A/N

I really have been away for quite a while...Heh, sorry. Anyways, I know there are a lot of these, but I always thought they were funny :)

I suppose you could've made this a James and Lily one too, but I just wanted to do another non-Marauder oneshot for a change :)

Rated T because I'm paranoid. Sorta. Just to be safe.

Disclaimer: Everything you recognize is property of J.K. Rowling.

Read on!


It was after the war and everyone was happily married. Of course, they were all so famous that they appeared in just about every issue of the Daily Prophet and Witch Weekly. Paparazzi was another problem; crowds of people followed them everywhere, taking photos and bombarding them with questions.

Ron enjoyed the attention at first, but soon it became annoying and he wished he was still at Hogwarts, known for nothing but being a and and Hermione disliked it from the start, especially with their previous experiences.
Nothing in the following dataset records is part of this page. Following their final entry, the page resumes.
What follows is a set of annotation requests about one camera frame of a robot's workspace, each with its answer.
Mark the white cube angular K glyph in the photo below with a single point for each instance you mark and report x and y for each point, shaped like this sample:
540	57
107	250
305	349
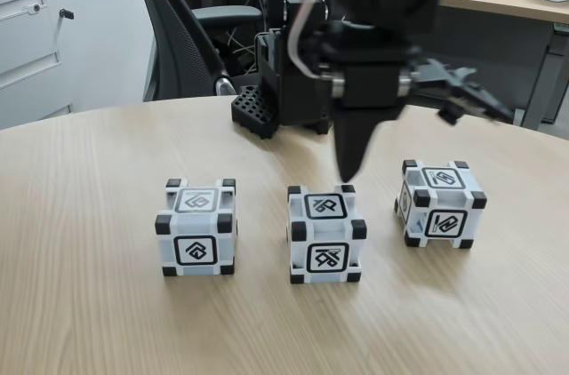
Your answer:
326	259

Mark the white cube slanted N glyph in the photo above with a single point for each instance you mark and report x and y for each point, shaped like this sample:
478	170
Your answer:
444	224

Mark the white cube diamond glyph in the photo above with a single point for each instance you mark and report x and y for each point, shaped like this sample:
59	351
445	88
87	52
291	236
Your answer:
195	250

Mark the black mesh office chair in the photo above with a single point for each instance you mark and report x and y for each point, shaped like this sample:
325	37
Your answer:
178	37

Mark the white drawer cabinet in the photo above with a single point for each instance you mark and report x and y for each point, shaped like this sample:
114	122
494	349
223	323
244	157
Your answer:
98	59

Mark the black cabinet key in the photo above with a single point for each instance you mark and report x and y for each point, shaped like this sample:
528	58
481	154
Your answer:
66	13

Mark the round cabinet lock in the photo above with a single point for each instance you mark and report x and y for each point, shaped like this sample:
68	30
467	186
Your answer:
35	7

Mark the gripper camera module with board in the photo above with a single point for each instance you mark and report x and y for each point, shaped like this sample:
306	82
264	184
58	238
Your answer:
462	86
However, being famous had its perks. If one of them asked for something, they would get it before you could say 'flobberworm'. Once, Harry and Ginny had entered an expensive jewelry shop. Ginny had commented on how pretty a necklace looked and suddenly, the whole set, earrings and a bracelet included, had been pressed into an overjoyed shopkeeper who was crying with happiness at having THE Harry and Ginny Potter visit her store.

George and Angelina had surprisingly got together, and it was readily accepted be everyone, though at first they looked so much like Fred and Angelina at the Yule Ball that it was painfully heartbreaking.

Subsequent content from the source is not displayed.